• _Your assignment_
Report each line of the data below in which "frame" appears.

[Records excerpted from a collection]
◇ ◇ ◇ ◇
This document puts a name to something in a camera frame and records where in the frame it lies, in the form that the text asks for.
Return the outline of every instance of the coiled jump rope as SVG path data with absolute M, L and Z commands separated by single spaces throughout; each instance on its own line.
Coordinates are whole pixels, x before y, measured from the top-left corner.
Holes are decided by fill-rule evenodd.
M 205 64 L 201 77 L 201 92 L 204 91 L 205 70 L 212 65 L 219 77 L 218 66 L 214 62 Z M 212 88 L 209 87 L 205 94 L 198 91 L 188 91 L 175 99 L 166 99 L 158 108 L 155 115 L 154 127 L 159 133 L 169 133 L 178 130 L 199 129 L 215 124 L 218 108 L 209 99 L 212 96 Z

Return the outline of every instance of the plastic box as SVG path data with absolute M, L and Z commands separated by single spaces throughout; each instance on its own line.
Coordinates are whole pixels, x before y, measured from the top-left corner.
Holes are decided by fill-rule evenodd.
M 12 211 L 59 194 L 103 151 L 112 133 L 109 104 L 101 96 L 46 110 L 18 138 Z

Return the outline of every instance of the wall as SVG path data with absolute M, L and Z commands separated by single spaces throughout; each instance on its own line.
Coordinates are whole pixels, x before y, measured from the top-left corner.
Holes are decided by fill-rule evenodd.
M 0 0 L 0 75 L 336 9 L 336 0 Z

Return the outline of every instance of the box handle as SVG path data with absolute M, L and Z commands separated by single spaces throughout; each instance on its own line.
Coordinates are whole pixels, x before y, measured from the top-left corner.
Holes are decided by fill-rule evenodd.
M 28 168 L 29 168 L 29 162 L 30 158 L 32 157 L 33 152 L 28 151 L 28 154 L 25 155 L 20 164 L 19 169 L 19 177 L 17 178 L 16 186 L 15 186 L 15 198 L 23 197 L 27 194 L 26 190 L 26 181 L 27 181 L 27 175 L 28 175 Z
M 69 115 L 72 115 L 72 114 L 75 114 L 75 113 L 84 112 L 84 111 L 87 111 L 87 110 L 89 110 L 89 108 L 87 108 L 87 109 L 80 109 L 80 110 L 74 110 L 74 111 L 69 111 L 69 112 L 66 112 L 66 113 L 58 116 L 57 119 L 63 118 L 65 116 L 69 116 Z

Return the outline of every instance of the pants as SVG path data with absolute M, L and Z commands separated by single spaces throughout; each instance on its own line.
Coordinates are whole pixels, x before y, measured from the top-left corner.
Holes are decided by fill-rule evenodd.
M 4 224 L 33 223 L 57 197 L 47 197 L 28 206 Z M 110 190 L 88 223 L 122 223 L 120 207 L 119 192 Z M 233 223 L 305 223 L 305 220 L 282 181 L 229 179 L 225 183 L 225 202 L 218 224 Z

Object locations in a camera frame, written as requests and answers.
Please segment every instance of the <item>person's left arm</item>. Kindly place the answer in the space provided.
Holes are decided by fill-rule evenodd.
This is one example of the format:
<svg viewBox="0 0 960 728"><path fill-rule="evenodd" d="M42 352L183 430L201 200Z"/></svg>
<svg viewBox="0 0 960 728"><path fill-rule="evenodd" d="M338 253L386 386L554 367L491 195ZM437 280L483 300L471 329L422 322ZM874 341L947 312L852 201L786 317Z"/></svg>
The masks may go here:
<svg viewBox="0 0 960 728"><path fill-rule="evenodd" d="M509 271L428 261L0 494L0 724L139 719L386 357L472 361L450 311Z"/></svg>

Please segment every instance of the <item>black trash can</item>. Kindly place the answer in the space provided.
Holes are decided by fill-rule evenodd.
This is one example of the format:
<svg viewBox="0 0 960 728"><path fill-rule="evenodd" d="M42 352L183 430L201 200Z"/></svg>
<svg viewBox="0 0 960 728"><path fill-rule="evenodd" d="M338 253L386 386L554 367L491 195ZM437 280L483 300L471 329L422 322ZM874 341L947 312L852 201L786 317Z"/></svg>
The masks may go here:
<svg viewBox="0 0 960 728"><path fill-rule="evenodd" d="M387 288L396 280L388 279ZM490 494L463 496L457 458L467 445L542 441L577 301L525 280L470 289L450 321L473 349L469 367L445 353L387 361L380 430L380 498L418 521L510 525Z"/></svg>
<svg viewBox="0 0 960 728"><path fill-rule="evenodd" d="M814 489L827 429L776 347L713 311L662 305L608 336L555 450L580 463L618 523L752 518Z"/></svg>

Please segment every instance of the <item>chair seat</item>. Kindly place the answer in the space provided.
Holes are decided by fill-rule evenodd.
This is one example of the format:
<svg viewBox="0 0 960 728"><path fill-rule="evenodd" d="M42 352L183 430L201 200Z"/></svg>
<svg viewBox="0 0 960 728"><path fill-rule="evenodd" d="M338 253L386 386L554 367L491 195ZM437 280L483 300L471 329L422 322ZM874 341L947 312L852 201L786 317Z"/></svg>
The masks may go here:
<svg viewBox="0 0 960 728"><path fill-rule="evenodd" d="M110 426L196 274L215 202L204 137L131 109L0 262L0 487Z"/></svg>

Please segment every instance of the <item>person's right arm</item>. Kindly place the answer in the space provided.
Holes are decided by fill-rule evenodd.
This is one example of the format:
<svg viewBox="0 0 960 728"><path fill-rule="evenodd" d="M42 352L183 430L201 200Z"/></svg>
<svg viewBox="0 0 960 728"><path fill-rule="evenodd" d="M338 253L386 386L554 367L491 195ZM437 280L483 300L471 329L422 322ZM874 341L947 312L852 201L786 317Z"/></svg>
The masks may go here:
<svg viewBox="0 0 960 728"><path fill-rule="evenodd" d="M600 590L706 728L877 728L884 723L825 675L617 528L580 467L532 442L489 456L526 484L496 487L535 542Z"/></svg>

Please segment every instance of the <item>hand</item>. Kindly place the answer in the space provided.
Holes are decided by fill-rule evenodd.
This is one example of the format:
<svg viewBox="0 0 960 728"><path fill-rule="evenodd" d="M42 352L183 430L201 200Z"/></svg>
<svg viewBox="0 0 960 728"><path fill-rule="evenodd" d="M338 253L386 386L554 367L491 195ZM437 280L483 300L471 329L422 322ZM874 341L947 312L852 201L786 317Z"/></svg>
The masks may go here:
◇ ◇ ◇ ◇
• _Exercise output_
This document puts a name to something in a camera frame and records where in the frame it lies, in the form that the text asks for.
Object locations in a camera frame, written as requests and answers.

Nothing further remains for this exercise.